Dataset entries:
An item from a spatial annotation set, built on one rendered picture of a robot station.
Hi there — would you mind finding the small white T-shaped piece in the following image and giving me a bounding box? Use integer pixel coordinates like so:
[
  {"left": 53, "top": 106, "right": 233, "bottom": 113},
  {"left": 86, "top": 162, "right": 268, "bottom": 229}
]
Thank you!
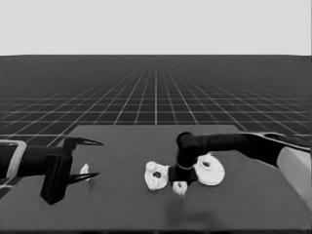
[{"left": 79, "top": 163, "right": 91, "bottom": 183}]

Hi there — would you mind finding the white round carrier with pins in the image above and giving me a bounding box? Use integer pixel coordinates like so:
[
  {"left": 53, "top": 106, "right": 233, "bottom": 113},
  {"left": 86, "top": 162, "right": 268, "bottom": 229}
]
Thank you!
[{"left": 143, "top": 161, "right": 171, "bottom": 192}]

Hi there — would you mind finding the large thick white disc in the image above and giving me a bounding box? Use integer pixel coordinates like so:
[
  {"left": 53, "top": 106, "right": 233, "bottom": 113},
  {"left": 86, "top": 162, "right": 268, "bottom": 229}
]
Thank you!
[{"left": 193, "top": 152, "right": 226, "bottom": 187}]

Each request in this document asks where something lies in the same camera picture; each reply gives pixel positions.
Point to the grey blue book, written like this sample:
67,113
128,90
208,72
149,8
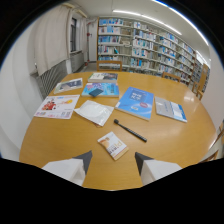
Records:
170,109

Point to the small orange white booklet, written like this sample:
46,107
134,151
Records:
113,145

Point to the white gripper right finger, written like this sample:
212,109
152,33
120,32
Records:
155,169

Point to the library bookshelf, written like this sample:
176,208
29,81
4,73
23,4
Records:
146,46

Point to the white pink flyer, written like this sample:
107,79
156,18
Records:
57,106

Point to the light blue illustrated book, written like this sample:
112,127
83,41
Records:
101,89

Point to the white curtain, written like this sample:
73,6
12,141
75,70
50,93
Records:
53,38

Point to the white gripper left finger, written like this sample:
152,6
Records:
71,168

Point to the wooden chair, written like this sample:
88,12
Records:
200,94
171,76
109,64

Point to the blue textbook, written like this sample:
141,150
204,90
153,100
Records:
135,102

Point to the white plastic pouch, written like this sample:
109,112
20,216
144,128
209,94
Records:
94,112

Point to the wall radiator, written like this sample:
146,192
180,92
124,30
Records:
52,77

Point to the grey photo magazine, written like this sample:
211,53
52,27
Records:
68,85

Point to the white dark cover book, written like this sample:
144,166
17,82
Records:
103,77

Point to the black pen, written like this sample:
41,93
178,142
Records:
130,130

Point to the blue card holder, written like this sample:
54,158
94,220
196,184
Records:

▸ **TASK DIRECTIONS**: Your answer must be the records above, word for word, with every picture left out.

▸ **EXERCISE ANSWER**:
An item from a spatial annotation set, built on one rendered picture of a robot station.
Hi there — would you mind finding the small white T-shaped piece in the following image and giving me a bounding box? Use integer pixel coordinates like so:
[
  {"left": 53, "top": 106, "right": 233, "bottom": 113},
  {"left": 86, "top": 162, "right": 268, "bottom": 229}
]
Thank you!
[{"left": 79, "top": 163, "right": 91, "bottom": 183}]

Hi there — would you mind finding the white round carrier with pins in the image above and giving me a bounding box? Use integer pixel coordinates like so:
[
  {"left": 53, "top": 106, "right": 233, "bottom": 113},
  {"left": 86, "top": 162, "right": 268, "bottom": 229}
]
Thank you!
[{"left": 143, "top": 161, "right": 171, "bottom": 192}]

Hi there — would you mind finding the large thick white disc in the image above and giving me a bounding box? Use integer pixel coordinates like so:
[
  {"left": 53, "top": 106, "right": 233, "bottom": 113},
  {"left": 86, "top": 162, "right": 268, "bottom": 229}
]
Thank you!
[{"left": 193, "top": 152, "right": 226, "bottom": 187}]

Each request in this document asks where something lies in the same camera picture; each reply gives pixel positions.
Point to the grey blue book, written like this sample:
67,113
128,90
208,72
149,8
Records:
170,109

Point to the small orange white booklet, written like this sample:
46,107
134,151
Records:
113,145

Point to the white gripper right finger, written like this sample:
212,109
152,33
120,32
Records:
155,169

Point to the library bookshelf, written like this sample:
176,208
29,81
4,73
23,4
Records:
146,46

Point to the white pink flyer, written like this sample:
107,79
156,18
Records:
57,106

Point to the light blue illustrated book, written like this sample:
112,127
83,41
Records:
101,89

Point to the white curtain, written like this sample:
73,6
12,141
75,70
50,93
Records:
53,38

Point to the white gripper left finger, written like this sample:
152,6
Records:
71,168

Point to the wooden chair, written like this sample:
88,12
Records:
200,94
171,76
109,64

Point to the blue textbook, written like this sample:
141,150
204,90
153,100
Records:
135,102

Point to the white plastic pouch, written like this sample:
109,112
20,216
144,128
209,94
Records:
94,112

Point to the wall radiator, written like this sample:
146,192
180,92
124,30
Records:
52,77

Point to the grey photo magazine, written like this sample:
211,53
52,27
Records:
68,85

Point to the white dark cover book, written like this sample:
144,166
17,82
Records:
103,77

Point to the black pen, written like this sample:
41,93
178,142
Records:
130,130

Point to the blue card holder, written like this sample:
54,158
94,220
196,184
Records:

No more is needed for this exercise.